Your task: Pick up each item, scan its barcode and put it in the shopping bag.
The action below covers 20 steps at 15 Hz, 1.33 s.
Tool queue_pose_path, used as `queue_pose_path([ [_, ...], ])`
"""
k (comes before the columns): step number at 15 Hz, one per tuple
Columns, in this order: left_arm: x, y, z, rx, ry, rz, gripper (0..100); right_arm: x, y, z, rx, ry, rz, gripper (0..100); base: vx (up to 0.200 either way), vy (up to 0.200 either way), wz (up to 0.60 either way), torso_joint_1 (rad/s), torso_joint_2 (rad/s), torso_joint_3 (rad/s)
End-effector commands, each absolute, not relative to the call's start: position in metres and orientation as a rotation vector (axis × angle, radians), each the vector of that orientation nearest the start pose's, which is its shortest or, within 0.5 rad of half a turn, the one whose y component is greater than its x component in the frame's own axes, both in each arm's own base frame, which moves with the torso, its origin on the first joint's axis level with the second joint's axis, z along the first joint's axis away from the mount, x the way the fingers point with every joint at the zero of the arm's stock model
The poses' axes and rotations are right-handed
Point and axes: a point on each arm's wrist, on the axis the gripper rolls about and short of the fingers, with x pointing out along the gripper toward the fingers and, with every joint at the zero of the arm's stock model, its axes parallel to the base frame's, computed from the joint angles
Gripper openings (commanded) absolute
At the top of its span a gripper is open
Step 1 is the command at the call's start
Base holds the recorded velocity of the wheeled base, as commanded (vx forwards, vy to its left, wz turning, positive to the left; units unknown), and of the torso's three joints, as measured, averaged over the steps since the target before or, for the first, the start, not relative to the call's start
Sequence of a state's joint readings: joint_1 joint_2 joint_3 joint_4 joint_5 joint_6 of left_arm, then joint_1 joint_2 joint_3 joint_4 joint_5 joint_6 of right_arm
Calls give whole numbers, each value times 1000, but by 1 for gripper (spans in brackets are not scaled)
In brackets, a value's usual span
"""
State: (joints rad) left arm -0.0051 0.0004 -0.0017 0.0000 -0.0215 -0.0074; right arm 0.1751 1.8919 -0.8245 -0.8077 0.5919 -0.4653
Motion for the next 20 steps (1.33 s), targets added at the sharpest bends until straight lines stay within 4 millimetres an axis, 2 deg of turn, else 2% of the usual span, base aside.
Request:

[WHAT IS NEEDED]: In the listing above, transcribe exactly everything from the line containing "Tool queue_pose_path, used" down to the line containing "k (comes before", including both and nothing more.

[ANSWER FOR THE TASK]:
Tool queue_pose_path, used as `queue_pose_path([ [_, ...], ])`
"""
k (comes before the columns): step number at 15 Hz, one per tuple

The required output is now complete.